INFORMATION SUPPLIED Block Start
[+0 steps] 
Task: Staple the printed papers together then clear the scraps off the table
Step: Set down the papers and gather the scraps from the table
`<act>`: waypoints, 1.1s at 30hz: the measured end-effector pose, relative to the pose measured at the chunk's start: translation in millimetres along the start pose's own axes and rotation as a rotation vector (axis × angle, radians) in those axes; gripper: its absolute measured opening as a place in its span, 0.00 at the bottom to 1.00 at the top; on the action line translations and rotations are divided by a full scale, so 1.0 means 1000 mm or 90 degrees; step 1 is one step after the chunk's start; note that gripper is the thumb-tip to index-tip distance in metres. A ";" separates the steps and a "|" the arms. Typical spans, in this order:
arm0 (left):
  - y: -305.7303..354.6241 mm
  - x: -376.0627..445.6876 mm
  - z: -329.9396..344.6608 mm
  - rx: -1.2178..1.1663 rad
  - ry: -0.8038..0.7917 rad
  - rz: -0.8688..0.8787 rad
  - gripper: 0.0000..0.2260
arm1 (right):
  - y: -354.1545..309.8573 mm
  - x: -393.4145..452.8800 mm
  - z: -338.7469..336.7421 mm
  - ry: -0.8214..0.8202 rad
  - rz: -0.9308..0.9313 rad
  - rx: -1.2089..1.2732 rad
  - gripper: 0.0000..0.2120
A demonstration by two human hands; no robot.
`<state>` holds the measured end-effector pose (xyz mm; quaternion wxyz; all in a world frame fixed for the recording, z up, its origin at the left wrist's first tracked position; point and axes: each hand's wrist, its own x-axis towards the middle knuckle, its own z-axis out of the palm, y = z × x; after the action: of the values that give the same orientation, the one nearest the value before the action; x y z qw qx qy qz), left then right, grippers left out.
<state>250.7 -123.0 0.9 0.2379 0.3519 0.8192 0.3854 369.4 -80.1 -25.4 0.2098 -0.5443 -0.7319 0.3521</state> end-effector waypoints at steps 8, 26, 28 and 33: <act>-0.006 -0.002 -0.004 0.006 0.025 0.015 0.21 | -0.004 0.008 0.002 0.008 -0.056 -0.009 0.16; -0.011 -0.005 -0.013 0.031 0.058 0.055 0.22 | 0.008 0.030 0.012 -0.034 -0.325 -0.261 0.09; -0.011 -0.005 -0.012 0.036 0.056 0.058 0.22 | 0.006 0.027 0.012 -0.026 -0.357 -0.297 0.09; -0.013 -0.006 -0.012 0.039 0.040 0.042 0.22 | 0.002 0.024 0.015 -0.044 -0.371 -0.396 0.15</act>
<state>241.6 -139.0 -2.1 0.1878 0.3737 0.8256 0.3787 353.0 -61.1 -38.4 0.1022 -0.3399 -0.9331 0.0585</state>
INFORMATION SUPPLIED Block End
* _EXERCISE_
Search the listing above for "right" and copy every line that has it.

* _RESULT OF THE EXERCISE_
arm1 (right):
`<state>` holds the measured end-effector pose (xyz mm; quaternion wxyz; all in a world frame fixed for the recording, z up, its origin at the left wrist's first tracked position; point and axes: each hand's wrist, its own x-axis towards the middle knuckle, its own z-axis out of the palm, y = z × x; after the action: of the values that give the same orientation, the one nearest the value before the action; x y z qw qx qy qz), left then right, grippers left out.

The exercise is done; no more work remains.